Kazan Cathedral

The original Church of the Nativity of the Virgin was built from stone with a high bell-tower by Mikhail Zemtsov on Nevsky Prospekt (1733–37). Consecrated in the presence of Empress Anna Ioannovna. Miracle-working icon of Our Lady of Kazan was transferred there from the Trinity Cathedral on Petersburg Island. The future Paul I was married in the church (1773). Fell into dilapidation (late 18th century). Paul I announced a competition to design a new building similar to St Peter’s Basilica in Rome (1799). Charles Cameron and Jean-François Thomas de Thomon submitted entries, but the commission was awarded to Andrei Voronikhin. Foundations were laid (1801) and the cathedral was built in ten years (1811). Leading Russian painters and sculptors helped to decorate the cathedral. The reliefs on the facade were sculpted by Ivan Martos, Ivan Prokofiev and Fyodor Gordeyev and the statues were sculpted by Stepan Pimenov, Ivan Martos and Vasily Demut-Malinovsky. The icons were painted by Vasily Shebuyev, Alexei Yegorov, Andrei Ivanov and Vladimir Borovikovsky. Wooden obelisk erected on the square in front of the cathedral on the site of the iconostasis of the wooden Church of the Nativity of the Virgin (1811–12, dismantled before 1817).
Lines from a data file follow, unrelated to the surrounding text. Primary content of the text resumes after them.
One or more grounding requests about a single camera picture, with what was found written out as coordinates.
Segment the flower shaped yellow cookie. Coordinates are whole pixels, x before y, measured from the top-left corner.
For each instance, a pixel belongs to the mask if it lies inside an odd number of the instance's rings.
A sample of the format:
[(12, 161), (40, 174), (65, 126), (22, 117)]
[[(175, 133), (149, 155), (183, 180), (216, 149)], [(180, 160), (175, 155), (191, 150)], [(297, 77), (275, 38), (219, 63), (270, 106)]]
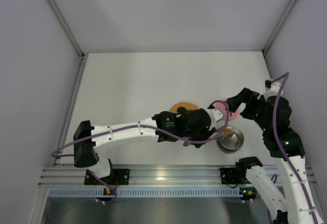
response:
[(233, 133), (232, 129), (225, 129), (224, 130), (224, 135), (229, 135), (229, 134), (232, 134), (232, 133)]

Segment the black sandwich cookie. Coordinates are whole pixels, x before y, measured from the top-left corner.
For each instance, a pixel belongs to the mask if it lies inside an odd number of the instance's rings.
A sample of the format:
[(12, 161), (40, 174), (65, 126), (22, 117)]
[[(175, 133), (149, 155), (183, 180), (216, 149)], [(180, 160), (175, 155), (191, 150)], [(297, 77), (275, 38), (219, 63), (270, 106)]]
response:
[(177, 109), (177, 112), (178, 112), (179, 114), (183, 114), (183, 113), (186, 113), (187, 110), (186, 110), (185, 107), (179, 107), (179, 108)]

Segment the pink round lid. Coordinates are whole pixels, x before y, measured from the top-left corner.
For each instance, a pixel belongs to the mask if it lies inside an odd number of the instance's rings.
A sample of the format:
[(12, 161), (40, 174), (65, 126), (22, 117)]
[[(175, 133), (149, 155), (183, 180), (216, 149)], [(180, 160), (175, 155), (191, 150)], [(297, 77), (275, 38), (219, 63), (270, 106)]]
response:
[[(223, 115), (223, 121), (226, 121), (226, 119), (227, 119), (226, 106), (224, 104), (220, 103), (220, 102), (217, 102), (217, 103), (214, 104), (214, 107), (216, 109), (218, 109), (222, 113), (222, 115)], [(229, 120), (228, 121), (235, 120), (239, 116), (239, 114), (240, 114), (239, 109), (236, 109), (235, 112), (231, 112), (230, 109), (228, 109), (228, 111), (229, 111)]]

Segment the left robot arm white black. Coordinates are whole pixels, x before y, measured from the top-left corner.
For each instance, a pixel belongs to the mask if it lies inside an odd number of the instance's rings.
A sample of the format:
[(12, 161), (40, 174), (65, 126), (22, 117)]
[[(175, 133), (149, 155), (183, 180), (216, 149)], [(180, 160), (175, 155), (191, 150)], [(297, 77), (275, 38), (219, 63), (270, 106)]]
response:
[(216, 133), (224, 114), (212, 106), (179, 114), (163, 111), (150, 118), (115, 126), (95, 126), (89, 120), (77, 127), (73, 140), (74, 167), (88, 168), (98, 178), (112, 177), (108, 150), (134, 142), (176, 142), (200, 147)]

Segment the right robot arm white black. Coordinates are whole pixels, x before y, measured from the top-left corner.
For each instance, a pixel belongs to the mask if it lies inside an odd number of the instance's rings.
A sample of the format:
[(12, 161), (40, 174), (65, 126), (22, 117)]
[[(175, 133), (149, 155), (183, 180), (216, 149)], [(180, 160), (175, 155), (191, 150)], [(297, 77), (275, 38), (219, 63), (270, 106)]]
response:
[(240, 113), (262, 130), (263, 142), (279, 172), (283, 191), (266, 175), (258, 157), (236, 162), (241, 177), (250, 182), (269, 210), (273, 223), (323, 223), (311, 194), (301, 137), (290, 127), (292, 109), (281, 90), (259, 94), (244, 88), (226, 100), (229, 110), (244, 104)]

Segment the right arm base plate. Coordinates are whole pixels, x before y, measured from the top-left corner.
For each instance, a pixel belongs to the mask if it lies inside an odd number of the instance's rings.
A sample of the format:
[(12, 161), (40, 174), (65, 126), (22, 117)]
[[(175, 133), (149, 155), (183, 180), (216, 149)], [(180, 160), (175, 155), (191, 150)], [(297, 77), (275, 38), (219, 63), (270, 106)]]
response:
[(248, 184), (249, 181), (235, 167), (220, 168), (221, 182), (224, 185)]

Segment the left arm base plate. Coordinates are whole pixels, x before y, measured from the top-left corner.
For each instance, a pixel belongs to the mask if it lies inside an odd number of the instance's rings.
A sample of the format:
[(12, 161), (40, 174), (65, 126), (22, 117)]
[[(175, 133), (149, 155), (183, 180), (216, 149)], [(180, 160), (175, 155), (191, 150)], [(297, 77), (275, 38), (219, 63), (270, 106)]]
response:
[[(129, 185), (130, 169), (113, 169), (109, 176), (100, 178), (101, 181), (108, 185)], [(86, 171), (84, 185), (101, 185), (101, 183), (91, 175), (89, 170)]]

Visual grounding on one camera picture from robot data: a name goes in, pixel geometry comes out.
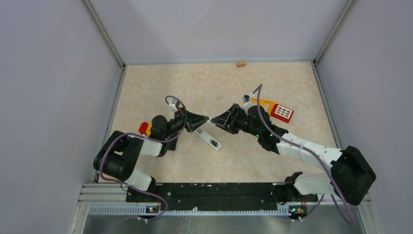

Fieldmarshal Mikhail Kutuzov was buried in the new cathedral, which housed trophies captured by the Russian army during the Patriotic War (1812) and foreign campaigns against Napoleon (1813–14). Vasily Stasov erected statues of Prince Mikhail Kutuzov and Prince Michael Andreas Barclay-de-Tolly sculpted by Boris Orlovsky in front of the cathedral (1837). Turned into the Museum of the History of Religion (1932). Part of the treasures were awarded to museums, while the icon of the Kazan Mother of God was transferred to the Prince Vladimir Cathedral on the Petrograd Side (1940). Services resumed (1991). Central seat of the Russian Orthodox Church in the city (from 2000).